### TASK DESCRIPTION
Write out all the data again, exactly as shown.

============================================================

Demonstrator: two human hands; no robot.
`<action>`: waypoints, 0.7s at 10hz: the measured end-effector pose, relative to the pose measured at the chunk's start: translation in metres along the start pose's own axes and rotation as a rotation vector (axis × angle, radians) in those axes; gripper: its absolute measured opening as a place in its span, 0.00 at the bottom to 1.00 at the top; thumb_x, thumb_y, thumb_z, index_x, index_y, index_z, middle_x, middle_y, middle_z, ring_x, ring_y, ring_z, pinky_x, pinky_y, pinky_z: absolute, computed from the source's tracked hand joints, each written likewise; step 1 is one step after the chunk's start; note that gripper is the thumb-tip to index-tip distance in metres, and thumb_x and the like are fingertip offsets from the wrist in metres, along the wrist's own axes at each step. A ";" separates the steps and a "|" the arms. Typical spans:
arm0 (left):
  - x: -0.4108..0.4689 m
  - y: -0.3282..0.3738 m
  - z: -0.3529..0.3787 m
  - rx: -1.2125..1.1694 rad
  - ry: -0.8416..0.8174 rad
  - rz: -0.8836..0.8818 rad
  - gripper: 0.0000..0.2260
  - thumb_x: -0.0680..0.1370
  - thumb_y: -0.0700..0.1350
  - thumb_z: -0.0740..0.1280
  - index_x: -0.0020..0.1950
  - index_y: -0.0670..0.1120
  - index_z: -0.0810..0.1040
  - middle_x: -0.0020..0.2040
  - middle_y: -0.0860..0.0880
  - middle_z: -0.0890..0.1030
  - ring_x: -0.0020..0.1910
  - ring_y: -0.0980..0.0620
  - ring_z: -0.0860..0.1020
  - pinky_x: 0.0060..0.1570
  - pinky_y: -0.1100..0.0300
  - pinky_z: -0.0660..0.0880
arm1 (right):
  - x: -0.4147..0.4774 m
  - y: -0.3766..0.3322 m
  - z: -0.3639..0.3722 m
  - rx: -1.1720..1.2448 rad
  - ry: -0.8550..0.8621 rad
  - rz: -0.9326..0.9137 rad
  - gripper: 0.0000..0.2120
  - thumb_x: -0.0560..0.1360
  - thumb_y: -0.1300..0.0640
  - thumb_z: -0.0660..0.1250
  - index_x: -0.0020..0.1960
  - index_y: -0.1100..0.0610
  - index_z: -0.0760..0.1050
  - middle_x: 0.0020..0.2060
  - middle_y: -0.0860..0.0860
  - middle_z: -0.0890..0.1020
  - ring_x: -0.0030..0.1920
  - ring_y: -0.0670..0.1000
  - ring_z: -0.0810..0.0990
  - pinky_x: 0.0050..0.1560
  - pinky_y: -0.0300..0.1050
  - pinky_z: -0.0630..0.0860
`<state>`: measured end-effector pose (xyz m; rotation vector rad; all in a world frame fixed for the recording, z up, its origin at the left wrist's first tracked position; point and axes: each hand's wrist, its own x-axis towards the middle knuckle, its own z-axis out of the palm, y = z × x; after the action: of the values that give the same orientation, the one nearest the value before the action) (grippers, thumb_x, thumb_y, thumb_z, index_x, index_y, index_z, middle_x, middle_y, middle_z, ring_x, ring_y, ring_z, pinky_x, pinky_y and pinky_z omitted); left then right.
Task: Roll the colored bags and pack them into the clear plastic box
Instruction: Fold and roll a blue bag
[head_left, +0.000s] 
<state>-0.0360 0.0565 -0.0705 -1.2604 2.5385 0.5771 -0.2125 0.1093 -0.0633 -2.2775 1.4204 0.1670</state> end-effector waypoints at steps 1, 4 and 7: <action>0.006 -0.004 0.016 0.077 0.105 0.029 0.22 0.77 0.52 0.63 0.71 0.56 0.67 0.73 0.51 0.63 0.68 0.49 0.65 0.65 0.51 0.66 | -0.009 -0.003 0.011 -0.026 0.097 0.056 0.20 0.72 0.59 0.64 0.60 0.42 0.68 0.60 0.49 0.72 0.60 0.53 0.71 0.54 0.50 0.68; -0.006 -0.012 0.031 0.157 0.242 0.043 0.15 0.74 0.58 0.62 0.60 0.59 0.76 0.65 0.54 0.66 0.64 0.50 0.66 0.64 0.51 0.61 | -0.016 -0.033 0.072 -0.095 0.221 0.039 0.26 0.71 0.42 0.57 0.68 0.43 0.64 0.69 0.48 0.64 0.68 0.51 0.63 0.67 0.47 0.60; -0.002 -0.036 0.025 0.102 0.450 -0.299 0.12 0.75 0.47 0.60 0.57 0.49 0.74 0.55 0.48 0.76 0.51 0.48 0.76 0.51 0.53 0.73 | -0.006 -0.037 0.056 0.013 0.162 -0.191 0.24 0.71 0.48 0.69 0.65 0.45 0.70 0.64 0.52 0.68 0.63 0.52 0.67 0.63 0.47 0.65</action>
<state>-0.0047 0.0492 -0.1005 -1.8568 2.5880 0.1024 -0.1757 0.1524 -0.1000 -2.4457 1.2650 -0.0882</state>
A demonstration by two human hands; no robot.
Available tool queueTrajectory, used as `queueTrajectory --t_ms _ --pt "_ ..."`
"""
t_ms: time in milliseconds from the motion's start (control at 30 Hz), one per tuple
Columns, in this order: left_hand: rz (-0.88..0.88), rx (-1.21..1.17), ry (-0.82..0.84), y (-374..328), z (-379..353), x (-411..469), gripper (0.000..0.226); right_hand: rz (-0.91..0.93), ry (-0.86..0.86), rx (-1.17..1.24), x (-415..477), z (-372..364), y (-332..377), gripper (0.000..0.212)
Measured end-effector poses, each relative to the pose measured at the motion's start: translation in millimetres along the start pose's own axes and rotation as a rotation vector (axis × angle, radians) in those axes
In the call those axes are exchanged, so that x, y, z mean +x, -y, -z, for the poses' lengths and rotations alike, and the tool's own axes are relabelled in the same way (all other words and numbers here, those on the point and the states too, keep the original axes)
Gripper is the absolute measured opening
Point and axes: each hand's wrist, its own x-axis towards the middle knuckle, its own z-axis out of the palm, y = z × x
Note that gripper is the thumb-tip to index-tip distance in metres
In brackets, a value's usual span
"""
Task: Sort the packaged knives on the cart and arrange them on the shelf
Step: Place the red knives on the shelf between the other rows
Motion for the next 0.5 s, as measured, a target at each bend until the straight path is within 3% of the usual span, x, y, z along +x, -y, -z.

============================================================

### FINISHED TASK
Demonstrator: two human hands; no robot.
`<action>`: waypoints, 0.7s at 10hz: the measured end-effector pose, relative to the pose measured at the chunk's start: translation in metres along the start pose's own axes and rotation as a rotation vector (axis × angle, radians) in those axes; gripper: its absolute measured opening as a place in its span, 0.00 at the bottom to 1.00 at the top; thumb_x, thumb_y, thumb_z, index_x, index_y, index_z, middle_x, middle_y, middle_z, ring_x, ring_y, ring_z, pinky_x, pinky_y, pinky_z: absolute, computed from the source's tracked hand joints, each written likewise; step 1 is one step after the chunk's start; note that gripper is the thumb-tip to index-tip distance in metres, and thumb_x and the like are fingertip offsets from the wrist in metres, along the wrist's own axes at each step. A ";" separates the steps and a "|" the arms. Typical spans:
arm0 (left):
  - x: -0.4108..0.4689 m
  - y: -0.3282..0.3738 m
  - z: -0.3529..0.3787 m
  - rx: -1.2125..1.1694 rad
  - ry: -0.8416..0.8174 rad
  - rz: -0.8836..0.8818 rad
  - gripper: 0.0000..0.2260
  - thumb_x: -0.0680..0.1370
  - thumb_y: -0.0700..0.1350
  - thumb_z: -0.0740..0.1280
  - index_x: -0.0020..0.1950
  - index_y: -0.0670..0.1120
  - index_z: -0.0810..0.1040
  - middle_x: -0.0020..0.2040
  - middle_y: -0.0860..0.0880
  - middle_z: -0.0890..0.1030
  - ring_x: -0.0020..0.1910
  - ring_y: -0.0980..0.0620
  - ring_z: -0.0860..0.1020
  - pinky_x: 0.0060..0.1570
  - pinky_y: -0.1100..0.0300
  - pinky_z: -0.0660..0.0880
arm1 (right):
  - x: -0.4147..0.4774 m
  - y: -0.3766..0.3322 m
  - z: -0.3639..0.3722 m
  - rx: -1.1720..1.2448 rad
  - ry: -0.8550..0.8621 rad
  - rz: -0.9326..0.9137 rad
  - gripper: 0.0000..0.2120
  - thumb_x: -0.0560..0.1360
  - thumb_y: -0.1300..0.0640
  - thumb_z: -0.0660..0.1250
  - index_x: -0.0020..0.1960
  - index_y: -0.1100..0.0610
  - index_z: -0.0760..0.1050
  - middle_x: 0.0020..0.2060
  - middle_y: -0.0860..0.0860
  - middle_z: -0.0890..0.1020
  - ring_x: -0.0030..0.1920
  - ring_y: -0.0670..0.1000
  - ring_z: -0.0810..0.0990
  - pinky_x: 0.0050..0.1560
  - pinky_y: -0.0300..0.1050
  - pinky_z: -0.0630..0.0860
`<state>`: measured end-effector pose (xyz m; rotation vector rad; all in a world frame fixed for the recording, z up, its origin at the left wrist's first tracked position; point and axes: each hand's wrist, its own x-axis towards the middle knuckle, its own z-axis out of the palm, y = z × x; after the action: of the values that give the same orientation, the one nearest the value before the action) (grippers, thumb_x, thumb_y, thumb_z, index_x, index_y, index_z, middle_x, middle_y, middle_z, ring_x, ring_y, ring_z, pinky_x, pinky_y and pinky_z omitted); left then right.
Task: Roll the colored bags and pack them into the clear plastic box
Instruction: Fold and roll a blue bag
[head_left, +0.000s] 
<state>-0.0360 0.0565 -0.0705 -1.2604 2.5385 0.5771 -0.2125 0.1093 -0.0633 -2.2775 1.4204 0.1670</state> end-effector waypoints at steps 1, 4 and 7: <action>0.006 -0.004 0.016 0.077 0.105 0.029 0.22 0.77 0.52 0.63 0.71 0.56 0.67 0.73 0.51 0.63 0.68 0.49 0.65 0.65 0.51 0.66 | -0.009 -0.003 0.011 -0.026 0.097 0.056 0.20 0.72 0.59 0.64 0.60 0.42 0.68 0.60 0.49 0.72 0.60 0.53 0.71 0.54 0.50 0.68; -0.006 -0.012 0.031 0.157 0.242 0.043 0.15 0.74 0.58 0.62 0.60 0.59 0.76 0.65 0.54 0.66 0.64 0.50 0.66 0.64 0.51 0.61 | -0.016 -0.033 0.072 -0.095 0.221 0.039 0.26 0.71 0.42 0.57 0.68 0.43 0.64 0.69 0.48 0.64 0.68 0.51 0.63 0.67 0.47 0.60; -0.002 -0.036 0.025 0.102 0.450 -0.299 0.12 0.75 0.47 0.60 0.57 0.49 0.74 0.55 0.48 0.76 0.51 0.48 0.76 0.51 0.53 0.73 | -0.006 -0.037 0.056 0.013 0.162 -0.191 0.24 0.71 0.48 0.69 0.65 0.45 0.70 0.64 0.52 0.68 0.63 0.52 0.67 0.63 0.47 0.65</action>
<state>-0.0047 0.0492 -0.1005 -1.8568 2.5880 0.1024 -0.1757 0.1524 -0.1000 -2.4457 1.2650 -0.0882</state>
A demonstration by two human hands; no robot.
Available tool queueTrajectory, used as `queueTrajectory --t_ms _ --pt "_ ..."`
"""
t_ms: time in milliseconds from the motion's start (control at 30 Hz), one per tuple
Columns, in this order: left_hand: rz (-0.88..0.88), rx (-1.21..1.17), ry (-0.82..0.84), y (-374..328), z (-379..353), x (-411..469), gripper (0.000..0.226); right_hand: rz (-0.91..0.93), ry (-0.86..0.86), rx (-1.17..1.24), x (-415..477), z (-372..364), y (-332..377), gripper (0.000..0.212)
Measured end-effector poses, each relative to the pose measured at the motion's start: translation in millimetres along the start pose's own axes and rotation as a rotation vector (axis × angle, radians) in those axes
In the call those axes are exchanged, so that x, y, z mean +x, -y, -z, for the poses' lengths and rotations alike, and the tool's own axes are relabelled in the same way (all other words and numbers here, those on the point and the states too, keep the original axes)
Gripper is the absolute measured opening
Point and axes: each hand's wrist, its own x-axis towards the middle knuckle, its own z-axis out of the palm, y = z × x
Note that gripper is the thumb-tip to index-tip distance in metres
In brackets, a value's usual span
"""
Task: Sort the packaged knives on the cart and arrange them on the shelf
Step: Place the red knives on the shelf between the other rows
Motion for the next 0.5 s, as measured, a target at each bend until the straight path is within 3% of the usual span, x, y, z along +x, -y, -z.

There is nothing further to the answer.